CPU tasks error out after 12 seconds.

halfempty
halfempty
Joined: 3 Apr 20
Posts: 14
Credit: 37595576
RAC: 0
Topic 224263

In addition to the congestion issues everybody has been having, I can't seem to get any CPU tasks because all of mine started to error out. The error message seems to be:

 

"The name limit for the local computer network adapter card was exceeded.
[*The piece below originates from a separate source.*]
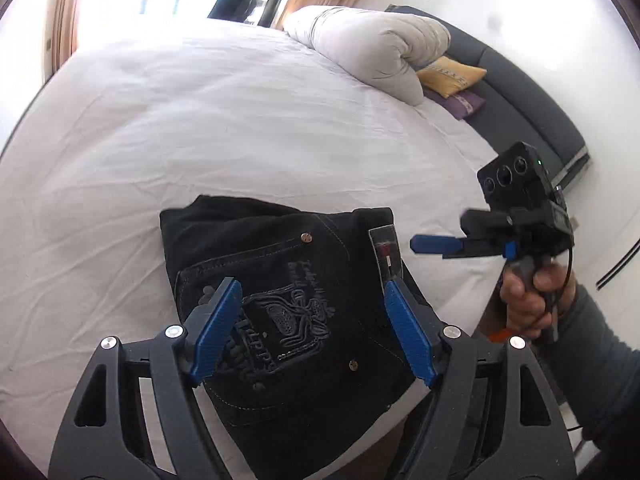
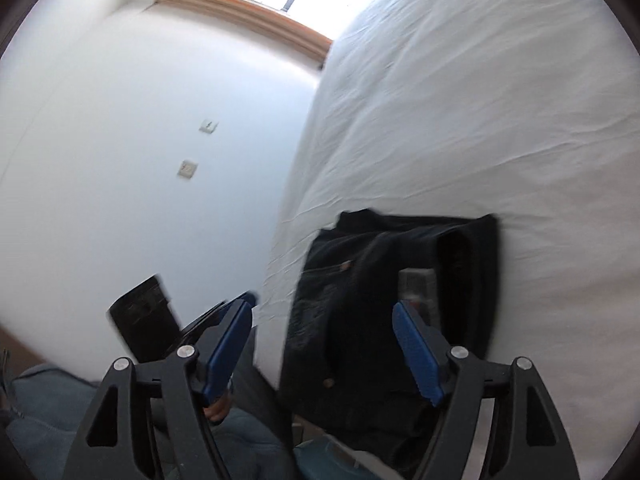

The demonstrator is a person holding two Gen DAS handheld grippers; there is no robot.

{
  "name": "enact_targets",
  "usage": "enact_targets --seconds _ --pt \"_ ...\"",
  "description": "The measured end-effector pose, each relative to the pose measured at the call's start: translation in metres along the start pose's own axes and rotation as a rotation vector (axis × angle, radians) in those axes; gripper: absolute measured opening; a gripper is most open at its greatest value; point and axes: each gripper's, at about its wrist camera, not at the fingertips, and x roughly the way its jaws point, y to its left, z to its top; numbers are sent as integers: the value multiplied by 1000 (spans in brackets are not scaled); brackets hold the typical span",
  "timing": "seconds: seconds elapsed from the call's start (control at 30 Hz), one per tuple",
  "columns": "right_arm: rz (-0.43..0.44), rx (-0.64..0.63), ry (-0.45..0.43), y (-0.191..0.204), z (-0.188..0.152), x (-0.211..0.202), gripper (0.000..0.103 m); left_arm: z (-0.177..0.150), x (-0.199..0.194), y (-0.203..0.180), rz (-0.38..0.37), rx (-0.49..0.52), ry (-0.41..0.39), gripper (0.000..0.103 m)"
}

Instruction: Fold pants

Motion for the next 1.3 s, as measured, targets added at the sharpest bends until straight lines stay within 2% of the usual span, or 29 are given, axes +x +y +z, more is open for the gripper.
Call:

 (0x44) - exit code 68 (0x44)"

 

This has me totally confused. Would appreciate any suggestions.

 

Here's a link to the error task list:

https://einsteinathome.org/host/12820614/tasks/6/0

Richard de Lhorbe
Richard de Lhorbe
Joined: 15 Dec 05
Posts: 43
Credit: 9273102268
RAC: 708115

I am getting similar

I am getting similar problems with all CPU tasks for Gamma Ray Pulsar search now failing after about 12 seconds, but with a different error message than the original poster ..... a partial cut-and-paste here

13:56:56 (23269): [debug]: Set up communication with graphics process.
Line 1 in inputfile ../../projects/einstein.phys.uwm.edu/JPLEPH.405 seems to be damaged.
13:56:56 (23269): [CRITICAL]: ERROR: MAIN() returned with error '4'

Of course I now can’t get any more WUs due to not being able to upload anything .... but, I have confidence this will gradually work itself out as it always does ....

 

San-Fernando-Valley
San-Fernando-Valley
Joined: 16 Mar 16
Posts: 264
Credit: 7181214928
RAC: 14614401

He has the same error as you,

He has the same error as you, can be seen further down in the ouput. I guess he did not see that.

halfempty
halfempty
Joined: 3 Apr 20
Posts: 14
Credit: 37595576
RAC: 0

You're right, same error

You're right, same error further down. Guess I just have to wait for them to work it out. Thanks.

Gary Roberts
Gary Roberts
Moderator
Joined: 9 Feb 05
Posts: 5845
Credit: 109973019658
RAC: 29826736

halfempty wrote:"The name

halfempty wrote:
"The name limit for the local computer network adapter card was exceeded."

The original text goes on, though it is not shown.